What you will do :: Your output should be the lines from the one containing "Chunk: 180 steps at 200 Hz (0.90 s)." through the last line below, both ends included, exactly as written and free of pictures.

___

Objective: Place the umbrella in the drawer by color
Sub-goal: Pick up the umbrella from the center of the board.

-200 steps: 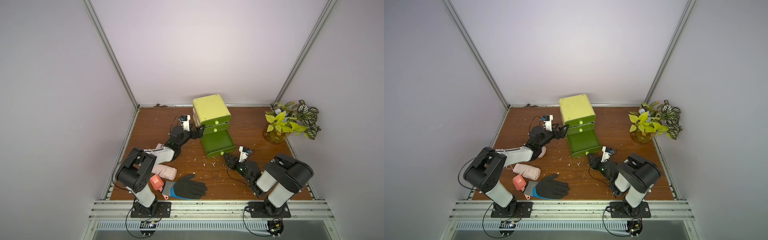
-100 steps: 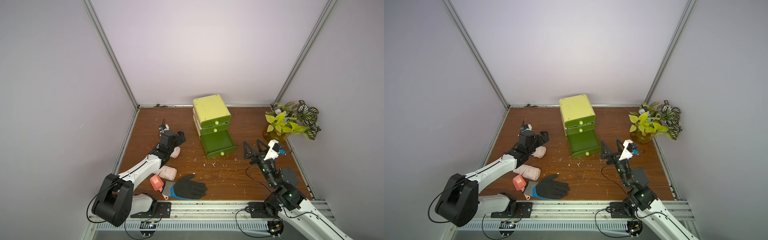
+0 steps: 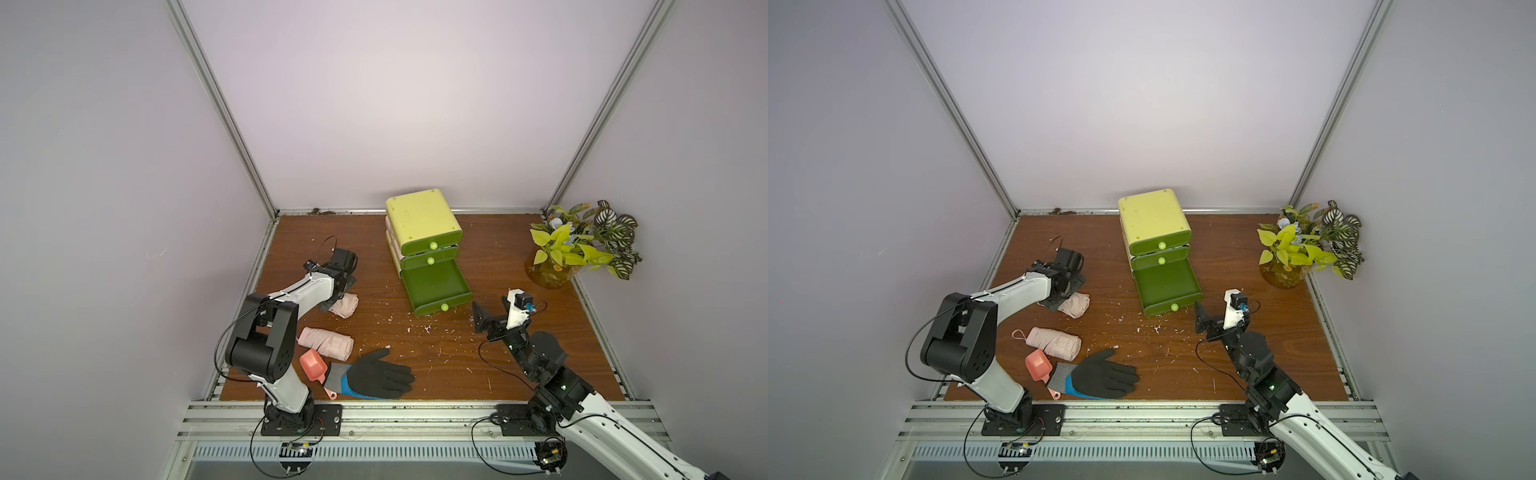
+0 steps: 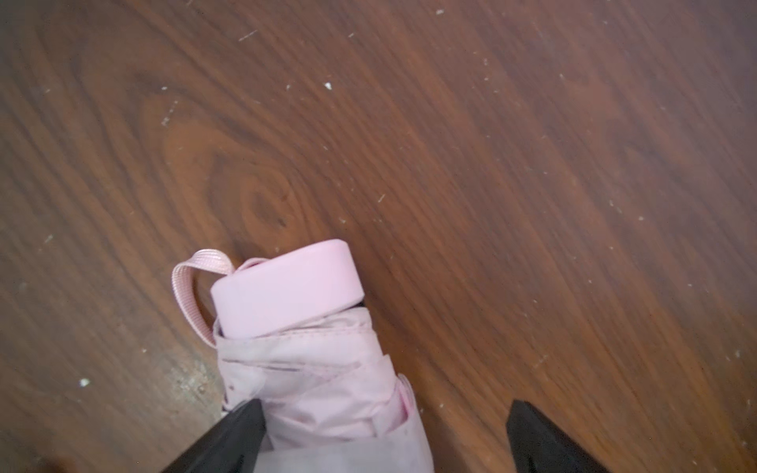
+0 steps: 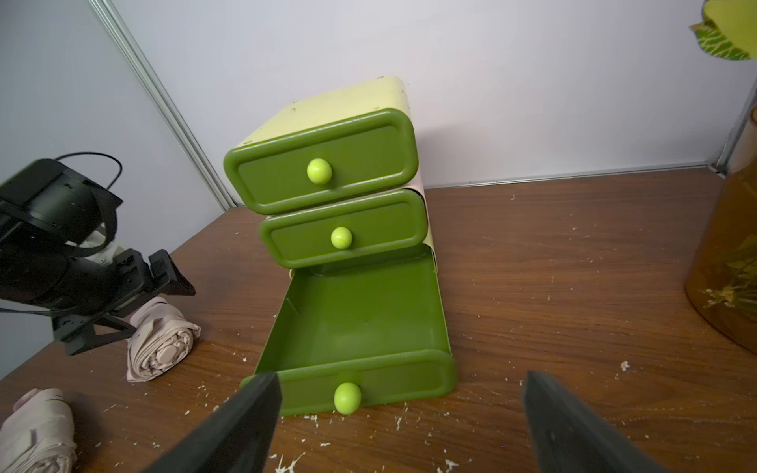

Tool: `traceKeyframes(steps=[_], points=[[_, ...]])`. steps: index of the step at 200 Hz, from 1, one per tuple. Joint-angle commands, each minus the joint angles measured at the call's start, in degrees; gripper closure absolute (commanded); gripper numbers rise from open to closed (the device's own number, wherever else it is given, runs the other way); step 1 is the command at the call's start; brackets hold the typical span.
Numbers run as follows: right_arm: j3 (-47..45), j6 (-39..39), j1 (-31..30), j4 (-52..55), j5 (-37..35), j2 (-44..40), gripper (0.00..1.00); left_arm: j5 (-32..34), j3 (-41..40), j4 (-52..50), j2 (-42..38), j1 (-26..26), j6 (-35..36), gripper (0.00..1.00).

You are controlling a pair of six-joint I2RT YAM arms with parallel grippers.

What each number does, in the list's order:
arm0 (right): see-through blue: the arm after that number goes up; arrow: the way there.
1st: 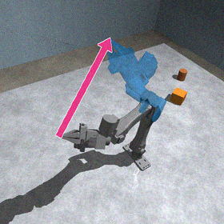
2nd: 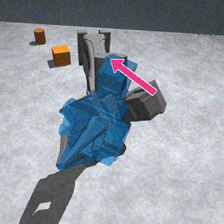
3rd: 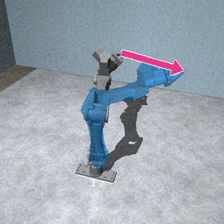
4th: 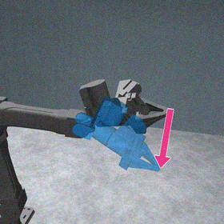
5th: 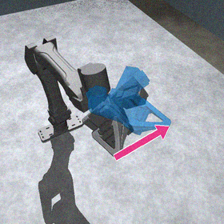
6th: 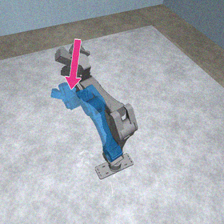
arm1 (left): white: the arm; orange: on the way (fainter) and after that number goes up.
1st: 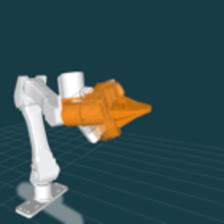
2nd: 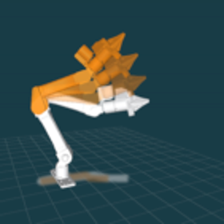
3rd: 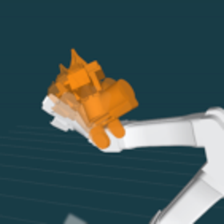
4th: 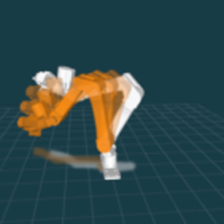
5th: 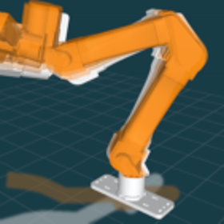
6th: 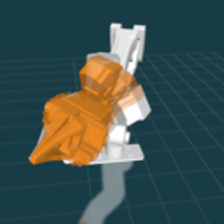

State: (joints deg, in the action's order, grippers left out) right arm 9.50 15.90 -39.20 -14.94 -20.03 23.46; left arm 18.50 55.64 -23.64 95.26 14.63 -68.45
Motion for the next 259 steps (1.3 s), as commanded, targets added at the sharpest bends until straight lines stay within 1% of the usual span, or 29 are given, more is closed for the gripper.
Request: traceKeyframes(steps=[1, 18, 47, 63, 89, 118, 134, 152, 167, 175, 194, 207, 216, 238, 259], points=[[0.0, -0.2, -0.1, -2.6, 1.2, -0.5, 0.01, 1.4, 1.1, -9.6, 0.7, -1.0, -5.3, 0.03], [0.0, 0.0, -0.1, -2.6, 1.3, -0.5, 0.01, 2.9, 2.3, -11.4, -1.6, -0.9, -5.3, 0.03], [-0.2, 0.1, -0.1, -3.3, 2.0, 0.2, 0.01, 1.0, 1.8, -11.6, -4.3, -1.0, -6.0, 0.02], [-0.2, 0.2, -0.1, -3.5, 2.4, 0.7, 0.01, 1.3, 0.7, -11.5, -4.4, -1.0, -7.0, 0.02], [-0.4, 0.3, -0.1, -4.3, 2.8, 1.4, 0.01, 1.1, 0.1, -11.1, -1.3, -1.1, -8.7, 0.0], [-0.6, 0.0, -0.1, -4.6, 2.8, 2.0, 0.01, -3.7, 1.4, -8.7, 5.4, -1.2, -7.4, 0.03], [-0.6, -0.2, -0.1, -4.7, 2.3, 2.4, 0.01, -5.4, 1.4, -6.7, 7.6, -1.3, -7.1, 0.08], [-0.7, -0.4, -0.1, -4.8, 1.6, 2.7, 0.01, -4.1, 0.4, -5.3, 7.9, -1.2, -7.6, 0.17], [-0.5, -0.8, -0.1, -4.5, 0.8, 2.8, 0.01, -1.9, -1.0, -4.9, 6.8, -1.2, -8.8, 0.36], [-0.2, -1.1, -0.1, -4.2, 0.4, 2.9, 0.01, -1.4, -2.1, -3.5, 5.8, -1.2, -8.8, 0.41], [0.8, -2.1, -0.1, -3.8, 0.3, 3.4, 0.01, -2.1, -5.0, 1.9, 2.3, -1.2, -6.9, 0.42], [1.6, -3.4, -0.1, -4.1, 1.7, 4.2, 0.01, -3.2, -7.8, 8.4, -1.5, -1.1, -4.1, 0.43], [2.2, -4.0, -0.1, -4.4, 3.0, 5.1, 0.01, -4.1, -10.5, 14.3, -5.0, -0.8, -1.6, 0.42], [4.3, -5.2, -0.2, -4.8, 6.9, 8.3, 0.01, -5.3, -18.5, 32.6, -16.1, 1.2, 5.3, 0.42], [5.8, -4.9, -0.3, -8.6, 13.4, 11.8, 0.01, -4.5, -25.8, 49.4, -26.6, 5.0, 12.5, 0.44]])
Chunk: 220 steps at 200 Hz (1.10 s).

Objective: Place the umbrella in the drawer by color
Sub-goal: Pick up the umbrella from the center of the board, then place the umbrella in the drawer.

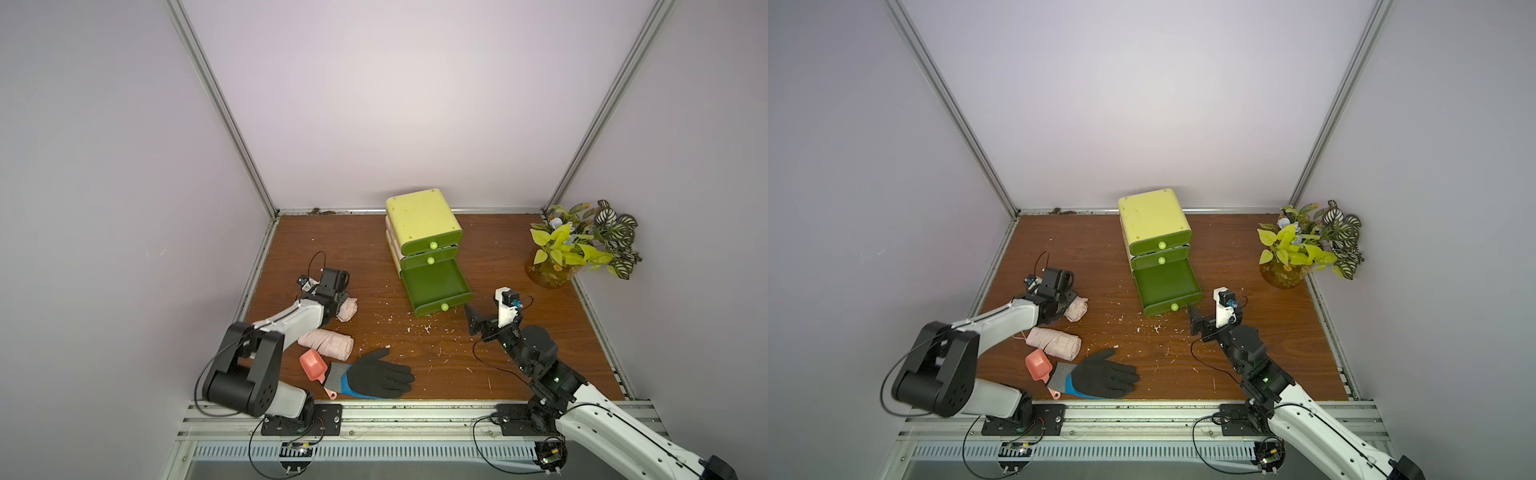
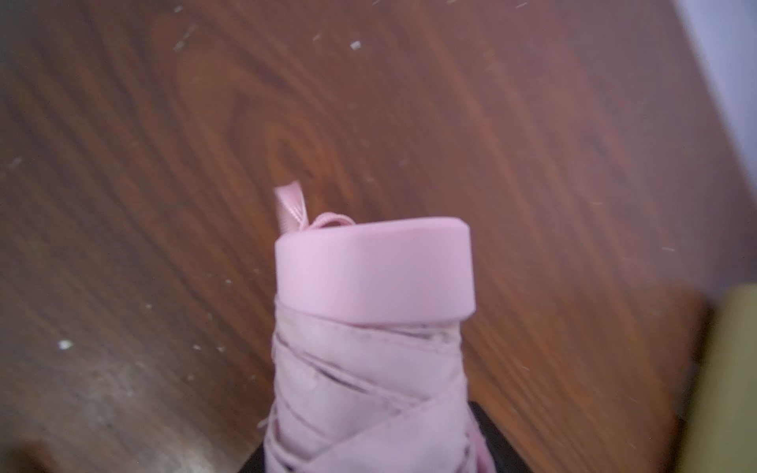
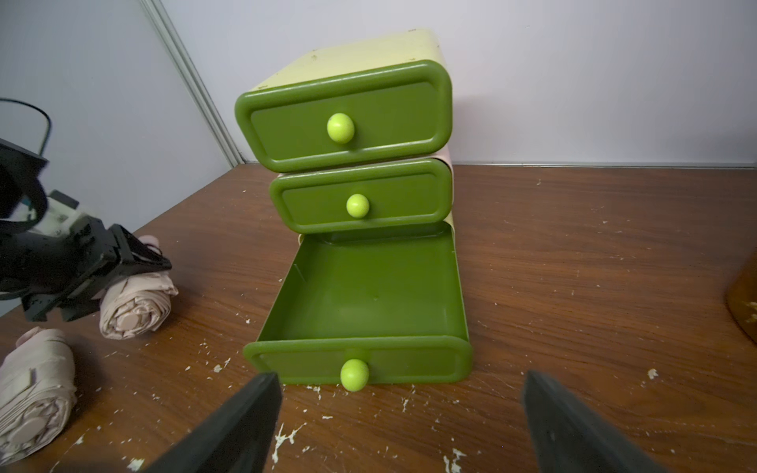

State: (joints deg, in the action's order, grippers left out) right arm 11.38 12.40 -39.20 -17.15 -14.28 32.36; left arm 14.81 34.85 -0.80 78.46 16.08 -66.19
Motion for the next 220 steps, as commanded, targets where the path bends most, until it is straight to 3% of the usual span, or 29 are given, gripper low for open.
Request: traceKeyframes(steps=[1, 24, 40, 64, 91, 122, 159, 220], points=[[4.0, -1.4, -0.3, -6.7, 8.0, 3.0, 0.01, -0.9, -5.2, 27.4, -10.4, 3.7, 10.5, 0.44], [6.5, -0.5, -0.5, -14.4, 16.3, 9.1, 0.01, -4.0, -13.8, 51.4, -18.5, 8.3, 19.0, 0.48], [10.3, -0.6, -1.0, -17.1, 20.6, 14.5, 0.02, -8.0, -15.2, 61.5, -20.3, 11.5, 24.7, 0.47], [17.6, -1.9, -3.2, -17.4, 26.0, 22.0, 0.04, -14.9, -13.6, 65.7, -20.5, 14.0, 28.1, 0.46], [22.0, -6.4, -8.5, -19.8, 24.0, 28.3, 0.03, -18.1, -13.8, 70.0, -20.8, 14.3, 25.9, 0.46], [26.8, -5.4, -10.0, -21.2, 26.3, 34.5, 0.03, -22.6, -14.7, 76.3, -19.6, 15.4, 25.8, 0.45], [31.6, -4.7, -12.5, -20.4, 28.8, 39.4, 0.01, -25.8, -18.0, 87.1, -18.4, 15.8, 26.4, 0.45], [37.0, -4.1, -14.4, -17.6, 34.3, 44.1, 0.01, -30.1, -18.5, 93.9, -14.3, 16.1, 26.3, 0.46]])
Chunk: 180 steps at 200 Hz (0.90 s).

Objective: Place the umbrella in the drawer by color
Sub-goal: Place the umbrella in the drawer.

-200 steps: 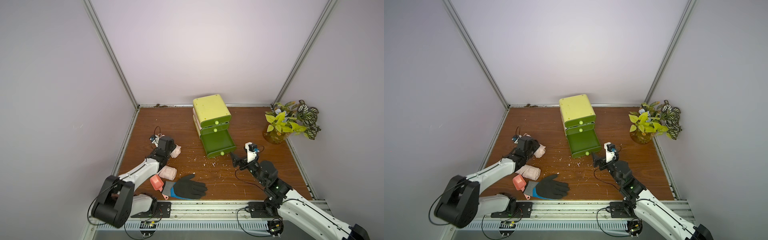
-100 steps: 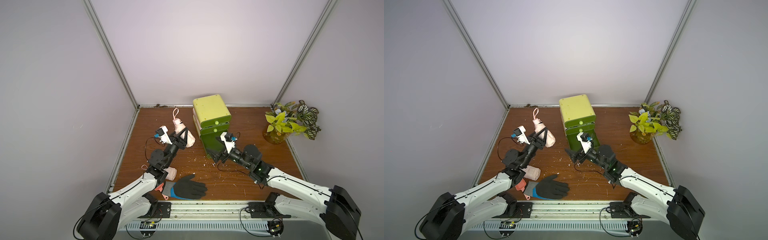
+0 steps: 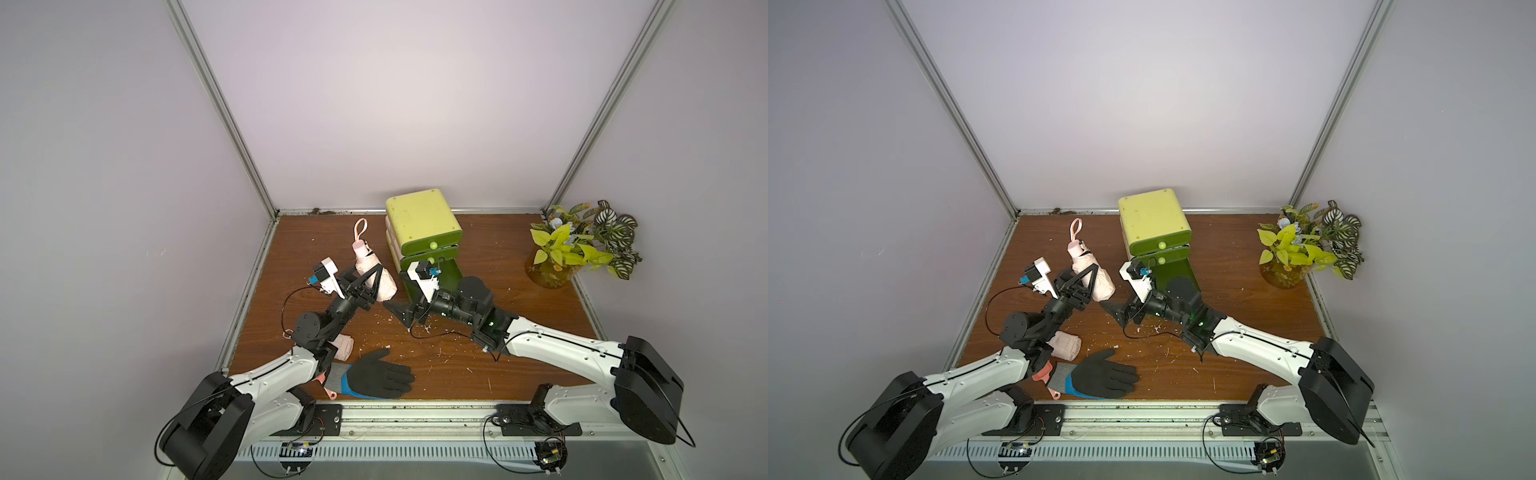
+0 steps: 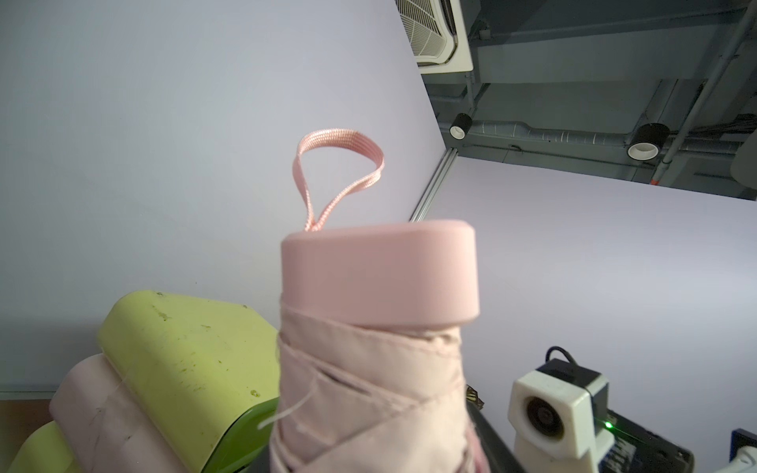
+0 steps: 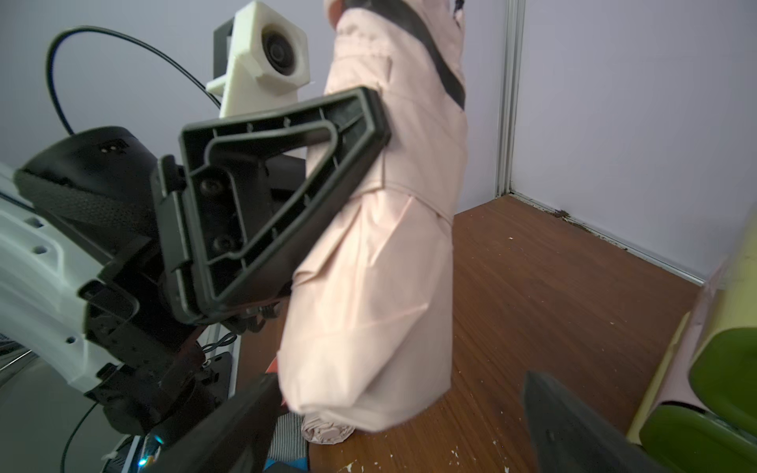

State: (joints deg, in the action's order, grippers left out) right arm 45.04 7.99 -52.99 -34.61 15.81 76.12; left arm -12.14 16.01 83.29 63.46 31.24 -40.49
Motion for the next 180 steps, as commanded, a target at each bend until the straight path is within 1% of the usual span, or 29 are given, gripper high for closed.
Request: traceKeyframes(steps=[1, 47, 62, 89, 127, 135, 155, 158, 165, 173, 178, 180], points=[[3.4, 0.3, -0.7, -0.1, 4.3, 0.4, 0.01, -3.3, 0.3, 9.9, 0.7, 0.9, 0.6, 0.45], [4.1, -0.4, -0.7, 0.7, 2.8, 0.3, 0.02, -5.8, 0.6, 11.3, 1.2, 1.9, 0.5, 0.46], [3.8, -0.6, -0.7, 0.8, 2.7, -0.2, 0.05, -6.9, 0.7, 11.5, 1.1, 2.5, 0.7, 0.46], [3.2, -1.0, -0.7, 1.1, 3.7, -1.3, 0.17, -8.9, 1.0, 11.6, 1.1, 4.2, 2.3, 0.47], [3.0, -2.6, -0.7, 5.3, 4.4, -3.8, 0.39, -8.3, 0.2, 11.5, 1.5, 4.8, 2.6, 0.47], [2.9, -3.2, -0.7, 6.8, 4.1, -4.5, 0.46, -7.9, -0.1, 11.5, 1.3, 4.8, 2.6, 0.47], [2.9, -5.4, -0.7, 10.9, 2.7, -6.6, 0.7, -6.6, -0.5, 10.6, 0.5, 4.8, 2.5, 0.44], [2.9, -5.9, -0.7, 11.6, 1.1, -6.9, 0.75, -6.4, -0.5, 10.1, 0.3, 4.8, 2.6, 0.43], [2.9, -7.0, -0.7, 13.1, 0.1, -7.6, 0.83, -6.2, -0.4, 8.8, -0.2, 4.8, 2.8, 0.41], [3.1, -8.2, -0.7, 15.2, -1.0, -8.5, 0.94, -5.4, -0.3, 6.9, -1.0, 4.8, 3.0, 0.36], [3.3, -9.2, -0.7, 16.7, -1.8, -9.0, 1.0, -4.7, -0.2, 5.5, -1.5, 4.8, 3.0, 0.29], [3.4, -9.6, -0.7, 17.4, -2.3, -9.1, 1.0, -4.2, -0.2, 5.0, -1.8, 4.8, 3.0, 0.27]])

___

Exercise output ::
Chunk: 180 steps at 200 Hz (0.90 s).

Objective: Place the umbrella in the drawer by color
Sub-goal: Place the umbrella in the drawer.

-200 steps: 
-100 steps: 
+0 steps: 
+0 steps: 
+0 steps: 

State: (joints deg, in the action's order, grippers left out) right arm 45.04 7.99 -52.99 -34.61 15.81 76.12; left arm -12.14 16.01 83.29 63.46 31.24 -40.49
Motion for the next 180 steps, as commanded, a target at each bend until the straight path is within 1% of the usual span, or 29 are given, gripper high for closed.
Request: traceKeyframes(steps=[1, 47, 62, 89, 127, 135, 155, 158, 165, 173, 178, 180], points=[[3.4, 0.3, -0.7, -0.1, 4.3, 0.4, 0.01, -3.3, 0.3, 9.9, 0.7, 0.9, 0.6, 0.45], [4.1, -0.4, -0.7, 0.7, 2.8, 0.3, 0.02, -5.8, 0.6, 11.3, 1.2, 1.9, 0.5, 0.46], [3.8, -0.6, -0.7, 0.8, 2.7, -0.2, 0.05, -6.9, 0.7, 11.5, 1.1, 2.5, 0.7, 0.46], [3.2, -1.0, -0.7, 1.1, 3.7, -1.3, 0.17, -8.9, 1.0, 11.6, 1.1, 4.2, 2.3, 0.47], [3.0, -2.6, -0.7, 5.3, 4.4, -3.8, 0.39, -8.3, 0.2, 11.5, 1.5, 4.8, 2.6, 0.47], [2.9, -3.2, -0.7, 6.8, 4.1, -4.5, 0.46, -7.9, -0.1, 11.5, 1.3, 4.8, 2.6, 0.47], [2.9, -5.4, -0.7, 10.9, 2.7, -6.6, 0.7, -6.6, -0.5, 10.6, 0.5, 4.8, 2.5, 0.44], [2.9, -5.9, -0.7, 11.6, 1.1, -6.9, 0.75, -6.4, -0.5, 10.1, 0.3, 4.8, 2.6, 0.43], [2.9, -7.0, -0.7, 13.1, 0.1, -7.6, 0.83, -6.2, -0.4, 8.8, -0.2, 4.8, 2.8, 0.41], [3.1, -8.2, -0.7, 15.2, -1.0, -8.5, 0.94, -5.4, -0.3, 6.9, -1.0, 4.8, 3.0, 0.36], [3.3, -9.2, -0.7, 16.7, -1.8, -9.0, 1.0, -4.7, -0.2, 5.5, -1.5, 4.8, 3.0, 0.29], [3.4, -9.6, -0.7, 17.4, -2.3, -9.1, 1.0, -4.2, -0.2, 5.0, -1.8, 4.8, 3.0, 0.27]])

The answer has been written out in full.